回到家里掩上门,丁月梅叹道:“这都是些奶奶辈儿的老人家,你跟她们置什么气?”
肖宴心里还气着,坐在小凳子上闷头说道:“大好的日子,说出这么些浑话来,怎能不气?”
看他这副模样,丁月梅心里哭笑不得。外人说的那些污糟话,不中听的她就当是耳旁风,眼前的夫君性子像极了那十来岁的孩童。
昨夜把孙秀娥留下来,她之前未曾跟肖宴商量,但他一直没有怪罪自己,甚至忙前忙后烧水煎药。

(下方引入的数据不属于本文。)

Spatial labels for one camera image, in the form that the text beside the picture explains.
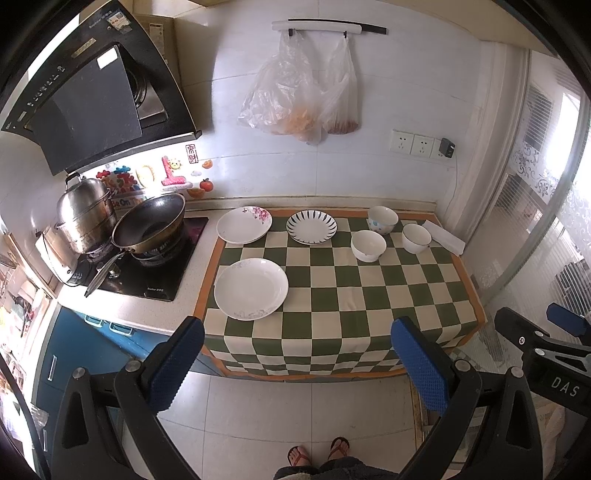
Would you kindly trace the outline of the dotted white bowl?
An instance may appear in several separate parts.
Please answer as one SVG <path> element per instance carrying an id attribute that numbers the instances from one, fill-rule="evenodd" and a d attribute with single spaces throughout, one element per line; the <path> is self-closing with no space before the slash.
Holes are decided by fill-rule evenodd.
<path id="1" fill-rule="evenodd" d="M 374 206 L 368 211 L 369 229 L 381 235 L 390 234 L 399 222 L 399 215 L 389 207 Z"/>

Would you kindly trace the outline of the plain white bowl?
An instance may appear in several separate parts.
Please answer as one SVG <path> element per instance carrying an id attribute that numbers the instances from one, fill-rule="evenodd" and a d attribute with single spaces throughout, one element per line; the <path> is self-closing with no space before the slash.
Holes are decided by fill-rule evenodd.
<path id="1" fill-rule="evenodd" d="M 386 252 L 388 246 L 381 234 L 370 230 L 361 230 L 353 232 L 351 248 L 353 255 L 360 262 L 374 263 Z"/>

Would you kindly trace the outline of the black plug adapter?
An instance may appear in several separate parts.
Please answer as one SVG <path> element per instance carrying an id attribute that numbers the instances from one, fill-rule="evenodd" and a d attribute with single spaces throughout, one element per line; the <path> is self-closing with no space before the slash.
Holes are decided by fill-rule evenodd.
<path id="1" fill-rule="evenodd" d="M 439 145 L 439 153 L 446 158 L 452 158 L 456 150 L 454 142 L 448 138 L 442 138 Z"/>

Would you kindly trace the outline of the black wok pan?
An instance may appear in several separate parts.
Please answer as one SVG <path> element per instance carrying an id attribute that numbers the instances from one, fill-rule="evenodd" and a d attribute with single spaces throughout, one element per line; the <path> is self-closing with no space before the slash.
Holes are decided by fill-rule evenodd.
<path id="1" fill-rule="evenodd" d="M 116 263 L 131 255 L 152 266 L 162 263 L 180 242 L 186 200 L 177 193 L 166 193 L 149 198 L 125 213 L 117 222 L 111 243 L 119 252 L 107 260 L 90 280 L 84 297 L 97 290 L 111 273 Z"/>

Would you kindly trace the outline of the clear plastic bag oranges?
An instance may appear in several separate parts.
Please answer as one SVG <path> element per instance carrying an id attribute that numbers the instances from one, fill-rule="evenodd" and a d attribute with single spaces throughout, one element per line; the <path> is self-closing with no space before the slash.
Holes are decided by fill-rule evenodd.
<path id="1" fill-rule="evenodd" d="M 273 135 L 291 136 L 308 145 L 322 140 L 322 90 L 300 33 L 280 33 L 276 54 L 259 69 L 242 102 L 238 122 Z"/>

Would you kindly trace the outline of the blue striped white plate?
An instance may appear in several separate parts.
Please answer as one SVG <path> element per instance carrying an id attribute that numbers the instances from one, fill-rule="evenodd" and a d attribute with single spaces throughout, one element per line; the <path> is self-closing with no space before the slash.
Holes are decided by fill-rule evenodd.
<path id="1" fill-rule="evenodd" d="M 287 233 L 302 245 L 314 246 L 328 242 L 335 236 L 338 223 L 320 210 L 302 210 L 287 219 Z"/>

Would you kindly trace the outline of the green checkered table cloth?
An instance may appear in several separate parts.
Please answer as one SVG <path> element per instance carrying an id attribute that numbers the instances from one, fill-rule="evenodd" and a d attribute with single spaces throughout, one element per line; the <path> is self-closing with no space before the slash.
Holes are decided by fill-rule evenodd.
<path id="1" fill-rule="evenodd" d="M 388 377 L 403 366 L 391 348 L 391 323 L 411 318 L 425 336 L 451 351 L 466 343 L 486 315 L 460 258 L 437 243 L 414 255 L 403 247 L 408 224 L 432 213 L 404 212 L 374 263 L 353 255 L 351 237 L 367 226 L 362 210 L 332 210 L 335 236 L 318 246 L 290 238 L 290 210 L 273 209 L 273 225 L 249 246 L 217 240 L 194 314 L 204 322 L 204 353 L 221 374 L 256 380 Z M 214 299 L 214 281 L 249 258 L 273 261 L 290 291 L 266 318 L 239 321 Z"/>

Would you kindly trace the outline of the black range hood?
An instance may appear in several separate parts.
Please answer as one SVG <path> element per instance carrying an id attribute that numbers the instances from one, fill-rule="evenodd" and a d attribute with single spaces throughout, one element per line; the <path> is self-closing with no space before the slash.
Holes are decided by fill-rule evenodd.
<path id="1" fill-rule="evenodd" d="M 52 174 L 201 134 L 156 45 L 118 1 L 104 3 L 56 47 L 2 129 L 37 144 Z"/>

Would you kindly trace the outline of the pink floral white plate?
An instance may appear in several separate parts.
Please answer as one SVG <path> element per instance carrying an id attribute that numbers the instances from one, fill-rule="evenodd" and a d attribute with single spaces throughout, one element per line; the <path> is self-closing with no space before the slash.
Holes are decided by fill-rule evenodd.
<path id="1" fill-rule="evenodd" d="M 262 207 L 242 206 L 225 213 L 217 222 L 220 239 L 228 244 L 246 245 L 263 238 L 273 225 L 273 216 Z"/>

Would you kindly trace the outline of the clear plastic bag red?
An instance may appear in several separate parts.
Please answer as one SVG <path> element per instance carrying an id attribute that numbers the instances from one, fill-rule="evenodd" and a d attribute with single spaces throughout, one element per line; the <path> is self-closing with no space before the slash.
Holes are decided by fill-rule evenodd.
<path id="1" fill-rule="evenodd" d="M 322 128 L 329 135 L 353 133 L 360 126 L 359 85 L 348 36 L 339 39 L 325 73 Z"/>

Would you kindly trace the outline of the glass sliding door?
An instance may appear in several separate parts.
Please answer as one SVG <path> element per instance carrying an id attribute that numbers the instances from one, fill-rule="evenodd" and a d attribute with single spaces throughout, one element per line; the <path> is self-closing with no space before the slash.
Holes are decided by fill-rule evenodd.
<path id="1" fill-rule="evenodd" d="M 533 321 L 555 302 L 590 315 L 590 100 L 558 59 L 534 52 L 505 170 L 465 253 L 489 316 Z"/>

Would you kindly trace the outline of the white wall socket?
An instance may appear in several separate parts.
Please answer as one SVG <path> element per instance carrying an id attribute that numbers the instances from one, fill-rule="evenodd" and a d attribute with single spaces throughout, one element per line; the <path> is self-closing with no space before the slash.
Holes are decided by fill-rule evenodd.
<path id="1" fill-rule="evenodd" d="M 435 139 L 423 135 L 415 135 L 411 148 L 411 155 L 421 158 L 430 158 Z"/>
<path id="2" fill-rule="evenodd" d="M 393 130 L 391 134 L 390 151 L 410 155 L 415 135 L 408 132 Z"/>

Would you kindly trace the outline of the left foot red sandal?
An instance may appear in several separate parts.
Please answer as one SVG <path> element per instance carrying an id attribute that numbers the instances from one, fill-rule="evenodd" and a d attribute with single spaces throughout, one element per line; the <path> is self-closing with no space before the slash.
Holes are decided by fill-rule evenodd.
<path id="1" fill-rule="evenodd" d="M 287 452 L 287 461 L 291 467 L 308 467 L 311 466 L 310 455 L 304 446 L 291 447 Z"/>

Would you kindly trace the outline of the white bowl dark rim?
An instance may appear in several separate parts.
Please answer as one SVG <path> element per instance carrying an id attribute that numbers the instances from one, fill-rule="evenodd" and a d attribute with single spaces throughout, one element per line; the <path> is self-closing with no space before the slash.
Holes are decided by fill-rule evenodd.
<path id="1" fill-rule="evenodd" d="M 410 254 L 418 255 L 432 242 L 431 233 L 422 225 L 407 224 L 403 228 L 403 248 Z"/>

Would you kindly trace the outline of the black induction cooktop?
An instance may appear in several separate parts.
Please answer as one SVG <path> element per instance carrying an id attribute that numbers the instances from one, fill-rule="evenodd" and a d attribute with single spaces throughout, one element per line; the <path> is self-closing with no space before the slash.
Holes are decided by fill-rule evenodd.
<path id="1" fill-rule="evenodd" d="M 167 247 L 142 254 L 127 254 L 112 266 L 100 290 L 127 296 L 171 302 L 184 271 L 204 233 L 207 217 L 185 218 L 181 235 Z"/>

丁月梅给他到了一碗茶水,“屋子我已经收拾干净了,你要是累了可以去歇会儿。”
肖宴喝着茶摇了摇头,这点累倒也不算什么,左不过是一夜未合眼帮着打打下手做点杂活儿。之前跟着秦少将军去往绍兴追盗贼,跑了三天两夜才把人全部抓获。
丁月梅由着他去,从厨房端来豆角出来择,又问道:“那你从孙家过来,他们给丫头取名儿了没?”
说去孙秀娥刚生下的丫头,肖宴生气的面色稍有缓和。下午他在孙家坐了半晌,瞧着那刚出生的妹妹,小小的一个,心里羡慕不已。又觉得有些可惜,为四叔感到不平,这孩子不能同父姓肖,而是随母姓孙。
“名字是四叔取的,唤作锦语,只可惜姓孙。”
孙秀娥月子里,丁月梅无事常常往孙家跑。
老爹和肖克岚都是男子,家里丫鬟小翠儿还是个十三四岁的小姑娘,每日的膳食药补,还有孩子的喂养,丁月梅是不放心的。
孙秀娥扰了他们的洞房花烛夜,心里已经很愧疚,她有听小翠说起街坊邻里背后编排她和丁月梅那些闲话,心里也气愤,跟丁月梅说道:“你不用怕,等我出了月子,看我不撕了这些死婆子的嘴。一个个的自家的事不上心,倒是管起别人的家事来。”